The “gold bear raid” was driven by the TBTF banks in an attempt to amplify their earnings. This is according to a Toby Connor article on Resource Investor. In short, his thesis was that the TBTFs drove the price down so they could buy lower now so they could sell higher later.
Though I do not disagree with Connor’s technical analysis, I think his explanation for why the price of gold plummeted is just too damn complicated. Occams Razor tells us to look for the simplest explanation, and I think there are much simpler explanations than his.
First, the context: the price of gold fell from ~$1800 last October to less than $1300 in June. It’s recovered a bit of that price since then but is still down over 30% from October. The fundamentals for gold haven’t changed.
In general, the main driver of gold’s price – at least in the West – is the expectation of monetary inflation. The main driver in Asia is simple demand .
Since the Fed is still creating $85B in brand new money every month, there is no change in the expectation that the new money won’t end up sloshing into the marketplace. Asians are still demanding gold in quantities that far outstrips supply, so there is no change from that perspective that would drive the price of gold down.
I think Connor overlooks at least two situations that serve as a better explanation for the drop in the price of gold.
In no particular order, they are:
- The disconnect between paper gold and physical gold
- Margin calls on big players
Its well-known that the supply of physical gold implied by the volume of “gold-backed” ETFs far exceeds the actual supply of physical. Nevertheless, paper gold has tracked the price of physical since it was introduced. If a big holder of paper deciding that the spread between implied supply and actual supply was just too big to justify, he might just decide to dump his paper. That could start a drop, which could then be exacerbated by other holders getting margin calls.

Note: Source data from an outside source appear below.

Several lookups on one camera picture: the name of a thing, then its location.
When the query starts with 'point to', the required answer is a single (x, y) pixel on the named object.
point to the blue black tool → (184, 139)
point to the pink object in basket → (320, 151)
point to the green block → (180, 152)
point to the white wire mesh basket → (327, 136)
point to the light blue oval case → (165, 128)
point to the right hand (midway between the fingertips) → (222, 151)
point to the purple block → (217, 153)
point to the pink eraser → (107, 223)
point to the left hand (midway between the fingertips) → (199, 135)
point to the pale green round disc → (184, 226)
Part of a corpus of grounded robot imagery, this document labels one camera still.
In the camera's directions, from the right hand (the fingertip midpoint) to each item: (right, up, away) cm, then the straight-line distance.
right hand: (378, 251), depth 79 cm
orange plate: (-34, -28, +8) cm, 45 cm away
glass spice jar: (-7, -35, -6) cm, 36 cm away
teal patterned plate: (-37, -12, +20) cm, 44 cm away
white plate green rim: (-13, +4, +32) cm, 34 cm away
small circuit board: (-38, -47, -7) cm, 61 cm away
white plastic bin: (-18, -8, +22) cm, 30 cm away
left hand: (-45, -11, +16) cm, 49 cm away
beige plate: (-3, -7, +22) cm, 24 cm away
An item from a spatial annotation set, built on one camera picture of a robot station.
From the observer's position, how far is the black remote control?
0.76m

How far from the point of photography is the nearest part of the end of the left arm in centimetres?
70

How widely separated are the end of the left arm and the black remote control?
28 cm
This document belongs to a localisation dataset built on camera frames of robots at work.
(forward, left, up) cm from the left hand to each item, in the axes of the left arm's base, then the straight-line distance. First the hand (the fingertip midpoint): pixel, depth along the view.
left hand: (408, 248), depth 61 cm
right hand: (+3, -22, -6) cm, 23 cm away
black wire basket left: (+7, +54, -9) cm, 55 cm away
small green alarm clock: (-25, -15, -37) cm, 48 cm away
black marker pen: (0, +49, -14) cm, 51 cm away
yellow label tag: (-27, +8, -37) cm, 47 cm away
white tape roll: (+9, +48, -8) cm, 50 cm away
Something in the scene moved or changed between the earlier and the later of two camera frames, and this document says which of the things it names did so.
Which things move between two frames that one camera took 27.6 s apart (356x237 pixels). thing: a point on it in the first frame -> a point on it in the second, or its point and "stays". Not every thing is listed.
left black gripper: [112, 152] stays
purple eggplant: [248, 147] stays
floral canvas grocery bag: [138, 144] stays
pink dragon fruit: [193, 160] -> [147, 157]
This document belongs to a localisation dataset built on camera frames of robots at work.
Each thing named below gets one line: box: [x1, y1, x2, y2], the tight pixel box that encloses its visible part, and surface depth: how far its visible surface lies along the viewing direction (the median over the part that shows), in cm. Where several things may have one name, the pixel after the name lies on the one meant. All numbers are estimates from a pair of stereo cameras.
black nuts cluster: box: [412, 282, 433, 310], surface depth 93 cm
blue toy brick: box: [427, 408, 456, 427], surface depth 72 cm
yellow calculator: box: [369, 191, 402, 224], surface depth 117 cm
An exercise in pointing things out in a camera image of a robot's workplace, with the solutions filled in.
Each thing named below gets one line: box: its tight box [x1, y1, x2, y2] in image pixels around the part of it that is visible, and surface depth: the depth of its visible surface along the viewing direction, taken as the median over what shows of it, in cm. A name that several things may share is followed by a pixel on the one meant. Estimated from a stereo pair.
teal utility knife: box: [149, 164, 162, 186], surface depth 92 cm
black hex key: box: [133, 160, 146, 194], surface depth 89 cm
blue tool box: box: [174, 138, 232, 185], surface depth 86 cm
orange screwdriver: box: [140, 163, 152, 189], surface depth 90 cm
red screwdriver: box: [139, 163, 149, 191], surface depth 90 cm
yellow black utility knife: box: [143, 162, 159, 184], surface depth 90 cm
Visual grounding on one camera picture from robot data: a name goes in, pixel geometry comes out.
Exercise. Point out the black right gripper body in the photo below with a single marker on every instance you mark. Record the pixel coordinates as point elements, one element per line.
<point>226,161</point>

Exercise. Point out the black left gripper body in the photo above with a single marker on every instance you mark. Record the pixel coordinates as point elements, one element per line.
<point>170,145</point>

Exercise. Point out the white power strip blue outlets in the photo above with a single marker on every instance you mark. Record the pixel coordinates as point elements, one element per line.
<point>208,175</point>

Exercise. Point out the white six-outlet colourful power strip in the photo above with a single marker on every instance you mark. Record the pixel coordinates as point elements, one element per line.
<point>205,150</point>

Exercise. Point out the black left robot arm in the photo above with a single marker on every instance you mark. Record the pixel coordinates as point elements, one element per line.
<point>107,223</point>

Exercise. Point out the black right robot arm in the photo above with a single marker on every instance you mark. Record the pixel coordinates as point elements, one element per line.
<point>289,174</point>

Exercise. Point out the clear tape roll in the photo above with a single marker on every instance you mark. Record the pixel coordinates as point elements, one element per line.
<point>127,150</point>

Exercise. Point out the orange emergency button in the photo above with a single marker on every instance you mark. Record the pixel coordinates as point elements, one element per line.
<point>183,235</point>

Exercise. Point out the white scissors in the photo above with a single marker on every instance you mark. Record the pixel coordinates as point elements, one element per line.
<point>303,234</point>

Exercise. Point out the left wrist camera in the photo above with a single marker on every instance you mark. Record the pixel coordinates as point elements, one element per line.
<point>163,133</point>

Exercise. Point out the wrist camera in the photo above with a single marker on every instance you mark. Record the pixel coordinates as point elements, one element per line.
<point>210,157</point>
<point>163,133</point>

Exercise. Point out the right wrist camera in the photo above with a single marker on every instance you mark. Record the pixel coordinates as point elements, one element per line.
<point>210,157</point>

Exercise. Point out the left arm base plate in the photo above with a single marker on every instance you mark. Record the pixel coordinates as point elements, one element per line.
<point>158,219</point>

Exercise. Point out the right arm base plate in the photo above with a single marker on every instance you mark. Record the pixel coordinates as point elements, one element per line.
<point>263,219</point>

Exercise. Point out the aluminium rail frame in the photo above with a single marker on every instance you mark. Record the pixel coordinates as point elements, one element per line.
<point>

Suppose some of those getting margin calls were large holders of gold. Cyprus was proof that the Eurocrats will stop at nothing to keep the big banks afloat. Suppose some big hedge fund was massively short the Euro and massively long gold and found themselves on the wrong side of both those trades when the ECB decided to bail-in Cyprus? Or Portugal? Or Spain? Or Italy?
The amount of gold that was dumped on the market tends to argue that someone was reacting in “panic liquidation” mode, not coolly choosing to manipulate the price lower so they could buy a lot more so they could sell it a lot higher. That’s a cool theory, but it’s just too damn complicated to be believed. I’d put my money on forced liquidation due to margin calls.